▶ PROBLEM TO SOLVE
All of the data needs to be repeated exactly.

▶ MATERIAL PROVIDED
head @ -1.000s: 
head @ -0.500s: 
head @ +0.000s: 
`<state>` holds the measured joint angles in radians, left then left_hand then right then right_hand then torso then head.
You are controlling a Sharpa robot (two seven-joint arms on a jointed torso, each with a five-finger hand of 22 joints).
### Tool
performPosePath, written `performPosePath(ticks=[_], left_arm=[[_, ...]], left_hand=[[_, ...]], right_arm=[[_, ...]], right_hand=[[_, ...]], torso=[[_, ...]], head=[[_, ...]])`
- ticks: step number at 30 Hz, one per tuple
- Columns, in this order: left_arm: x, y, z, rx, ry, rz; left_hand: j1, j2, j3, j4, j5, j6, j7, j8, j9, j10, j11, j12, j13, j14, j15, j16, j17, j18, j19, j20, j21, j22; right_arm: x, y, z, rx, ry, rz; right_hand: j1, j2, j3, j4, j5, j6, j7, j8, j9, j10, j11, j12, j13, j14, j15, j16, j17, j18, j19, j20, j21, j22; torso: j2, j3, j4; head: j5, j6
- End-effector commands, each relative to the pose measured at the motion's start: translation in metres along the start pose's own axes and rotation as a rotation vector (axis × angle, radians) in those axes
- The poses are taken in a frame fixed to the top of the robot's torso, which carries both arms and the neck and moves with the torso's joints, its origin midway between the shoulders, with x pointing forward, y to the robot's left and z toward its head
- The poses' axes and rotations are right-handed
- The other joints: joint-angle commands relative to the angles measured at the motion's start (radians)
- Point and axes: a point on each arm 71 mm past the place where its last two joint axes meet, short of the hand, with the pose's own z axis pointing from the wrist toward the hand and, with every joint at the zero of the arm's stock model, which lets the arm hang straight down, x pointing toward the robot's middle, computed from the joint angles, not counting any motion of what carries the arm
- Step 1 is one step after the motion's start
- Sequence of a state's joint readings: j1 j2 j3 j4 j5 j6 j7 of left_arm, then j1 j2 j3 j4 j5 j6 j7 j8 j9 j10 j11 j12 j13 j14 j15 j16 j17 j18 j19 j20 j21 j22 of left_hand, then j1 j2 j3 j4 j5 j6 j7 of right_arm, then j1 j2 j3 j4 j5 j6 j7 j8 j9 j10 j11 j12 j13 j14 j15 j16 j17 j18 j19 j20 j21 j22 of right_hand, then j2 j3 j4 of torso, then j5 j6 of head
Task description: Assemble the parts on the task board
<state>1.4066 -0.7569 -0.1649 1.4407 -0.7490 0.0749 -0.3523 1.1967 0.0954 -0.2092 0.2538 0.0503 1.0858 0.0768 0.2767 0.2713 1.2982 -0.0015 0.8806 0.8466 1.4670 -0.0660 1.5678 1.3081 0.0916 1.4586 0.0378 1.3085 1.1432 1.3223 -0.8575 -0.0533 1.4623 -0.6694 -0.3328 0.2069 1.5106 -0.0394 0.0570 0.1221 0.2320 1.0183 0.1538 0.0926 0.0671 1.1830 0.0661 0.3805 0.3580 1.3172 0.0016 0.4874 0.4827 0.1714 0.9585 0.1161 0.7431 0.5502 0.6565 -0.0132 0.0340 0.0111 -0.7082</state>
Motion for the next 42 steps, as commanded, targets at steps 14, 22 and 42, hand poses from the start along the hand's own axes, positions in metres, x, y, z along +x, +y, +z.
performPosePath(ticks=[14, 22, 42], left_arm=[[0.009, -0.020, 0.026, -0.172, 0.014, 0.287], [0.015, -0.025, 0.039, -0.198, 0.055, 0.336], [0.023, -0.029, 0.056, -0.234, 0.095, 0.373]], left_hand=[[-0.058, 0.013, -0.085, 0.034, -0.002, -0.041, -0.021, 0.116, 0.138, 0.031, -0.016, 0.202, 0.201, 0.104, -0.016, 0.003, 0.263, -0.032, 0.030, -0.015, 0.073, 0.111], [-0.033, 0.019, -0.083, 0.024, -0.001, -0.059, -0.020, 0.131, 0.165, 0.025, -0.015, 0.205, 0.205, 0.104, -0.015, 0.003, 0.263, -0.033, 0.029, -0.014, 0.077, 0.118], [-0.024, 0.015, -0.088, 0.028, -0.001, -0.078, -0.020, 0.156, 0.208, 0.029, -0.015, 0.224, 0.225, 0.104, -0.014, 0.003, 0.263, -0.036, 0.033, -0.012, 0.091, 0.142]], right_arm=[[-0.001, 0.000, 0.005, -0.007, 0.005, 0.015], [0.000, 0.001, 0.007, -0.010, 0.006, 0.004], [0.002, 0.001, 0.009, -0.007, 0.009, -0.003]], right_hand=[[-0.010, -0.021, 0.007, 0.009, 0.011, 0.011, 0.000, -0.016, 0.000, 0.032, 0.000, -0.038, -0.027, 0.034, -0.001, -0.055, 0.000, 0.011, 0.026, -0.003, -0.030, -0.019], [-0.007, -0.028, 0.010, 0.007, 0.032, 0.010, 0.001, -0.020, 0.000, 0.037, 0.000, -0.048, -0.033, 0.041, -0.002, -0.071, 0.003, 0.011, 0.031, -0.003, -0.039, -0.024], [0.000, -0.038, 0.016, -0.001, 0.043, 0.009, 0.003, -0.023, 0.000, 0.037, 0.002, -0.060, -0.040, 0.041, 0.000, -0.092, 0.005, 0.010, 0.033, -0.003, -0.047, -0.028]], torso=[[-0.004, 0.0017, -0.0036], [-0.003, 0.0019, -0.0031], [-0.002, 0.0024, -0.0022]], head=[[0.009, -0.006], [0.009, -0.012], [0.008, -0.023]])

▶ ANSWER TO THE PROBLEM
head @ -1.000s: 
head @ -0.500s: 
head @ +0.000s: 
`<state>` holds the measured joint angles in radians, left then left_hand then right then right_hand then torso then head.
You are controlling a Sharpa robot (two seven-joint arms on a jointed torso, each with a five-finger hand of 22 joints).
### Tool
performPosePath, written `performPosePath(ticks=[_], left_arm=[[_, ...]], left_hand=[[_, ...]], right_arm=[[_, ...]], right_hand=[[_, ...]], torso=[[_, ...]], head=[[_, ...]])`
- ticks: step number at 30 Hz, one per tuple
- Columns, in this order: left_arm: x, y, z, rx, ry, rz; left_hand: j1, j2, j3, j4, j5, j6, j7, j8, j9, j10, j11, j12, j13, j14, j15, j16, j17, j18, j19, j20, j21, j22; right_arm: x, y, z, rx, ry, rz; right_hand: j1, j2, j3, j4, j5, j6, j7, j8, j9, j10, j11, j12, j13, j14, j15, j16, j17, j18, j19, j20, j21, j22; torso: j2, j3, j4; head: j5, j6
- End-effector commands, each relative to the pose measured at the motion's start: translation in metres along the start pose's own axes and rotation as a rotation vector (axis × angle, radians) in those axes
- The poses are taken in a frame fixed to the top of the robot's torso, which carries both arms and the neck and moves with the torso's joints, its origin midway between the shoulders, with x pointing forward, y to the robot's left and z toward its head
- The poses' axes and rotations are right-handed
- The other joints: joint-angle commands relative to the angles measured at the motion's start (radians)
- Point and axes: a point on each arm 71 mm past the place where its last two joint axes meet, short of the hand, with the pose's own z axis pointing from the wrist toward the hand and, with every joint at the zero of the arm's stock model, which lets the arm hang straight down, x pointing toward the robot's middle, computed from the joint angles, not counting any motion of what carries the arm
- Step 1 is one step after the motion's start
- Sequence of a state's joint readings: j1 j2 j3 j4 j5 j6 j7 of left_arm, then j1 j2 j3 j4 j5 j6 j7 j8 j9 j10 j11 j12 j13 j14 j15 j16 j17 j18 j19 j20 j21 j22 of left_hand, then j1 j2 j3 j4 j5 j6 j7 of right_arm, then j1 j2 j3 j4 j5 j6 j7 j8 j9 j10 j11 j12 j13 j14 j15 j16 j17 j18 j19 j20 j21 j22 of right_hand, then j2 j3 j4 of torso, then j5 j6 of head
Task description: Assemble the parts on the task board
<state>1.4066 -0.7569 -0.1649 1.4407 -0.7490 0.0749 -0.3523 1.1967 0.0954 -0.2092 0.2538 0.0503 1.0858 0.0768 0.2767 0.2713 1.2982 -0.0015 0.8806 0.8466 1.4670 -0.0660 1.5678 1.3081 0.0916 1.4586 0.0378 1.3085 1.1432 1.3223 -0.8575 -0.0533 1.4623 -0.6694 -0.3328 0.2069 1.5106 -0.0394 0.0570 0.1221 0.2320 1.0183 0.1538 0.0926 0.0671 1.1830 0.0661 0.3805 0.3580 1.3172 0.0016 0.4874 0.4827 0.1714 0.9585 0.1161 0.7431 0.5502 0.6565 -0.0132 0.0340 0.0111 -0.7082</state>
Motion for the next 42 steps, as commanded, targets at steps 14, 22 and 42, hand poses from the start along the hand's own axes, positions in metres, x, y, z along +x, +y, +z.
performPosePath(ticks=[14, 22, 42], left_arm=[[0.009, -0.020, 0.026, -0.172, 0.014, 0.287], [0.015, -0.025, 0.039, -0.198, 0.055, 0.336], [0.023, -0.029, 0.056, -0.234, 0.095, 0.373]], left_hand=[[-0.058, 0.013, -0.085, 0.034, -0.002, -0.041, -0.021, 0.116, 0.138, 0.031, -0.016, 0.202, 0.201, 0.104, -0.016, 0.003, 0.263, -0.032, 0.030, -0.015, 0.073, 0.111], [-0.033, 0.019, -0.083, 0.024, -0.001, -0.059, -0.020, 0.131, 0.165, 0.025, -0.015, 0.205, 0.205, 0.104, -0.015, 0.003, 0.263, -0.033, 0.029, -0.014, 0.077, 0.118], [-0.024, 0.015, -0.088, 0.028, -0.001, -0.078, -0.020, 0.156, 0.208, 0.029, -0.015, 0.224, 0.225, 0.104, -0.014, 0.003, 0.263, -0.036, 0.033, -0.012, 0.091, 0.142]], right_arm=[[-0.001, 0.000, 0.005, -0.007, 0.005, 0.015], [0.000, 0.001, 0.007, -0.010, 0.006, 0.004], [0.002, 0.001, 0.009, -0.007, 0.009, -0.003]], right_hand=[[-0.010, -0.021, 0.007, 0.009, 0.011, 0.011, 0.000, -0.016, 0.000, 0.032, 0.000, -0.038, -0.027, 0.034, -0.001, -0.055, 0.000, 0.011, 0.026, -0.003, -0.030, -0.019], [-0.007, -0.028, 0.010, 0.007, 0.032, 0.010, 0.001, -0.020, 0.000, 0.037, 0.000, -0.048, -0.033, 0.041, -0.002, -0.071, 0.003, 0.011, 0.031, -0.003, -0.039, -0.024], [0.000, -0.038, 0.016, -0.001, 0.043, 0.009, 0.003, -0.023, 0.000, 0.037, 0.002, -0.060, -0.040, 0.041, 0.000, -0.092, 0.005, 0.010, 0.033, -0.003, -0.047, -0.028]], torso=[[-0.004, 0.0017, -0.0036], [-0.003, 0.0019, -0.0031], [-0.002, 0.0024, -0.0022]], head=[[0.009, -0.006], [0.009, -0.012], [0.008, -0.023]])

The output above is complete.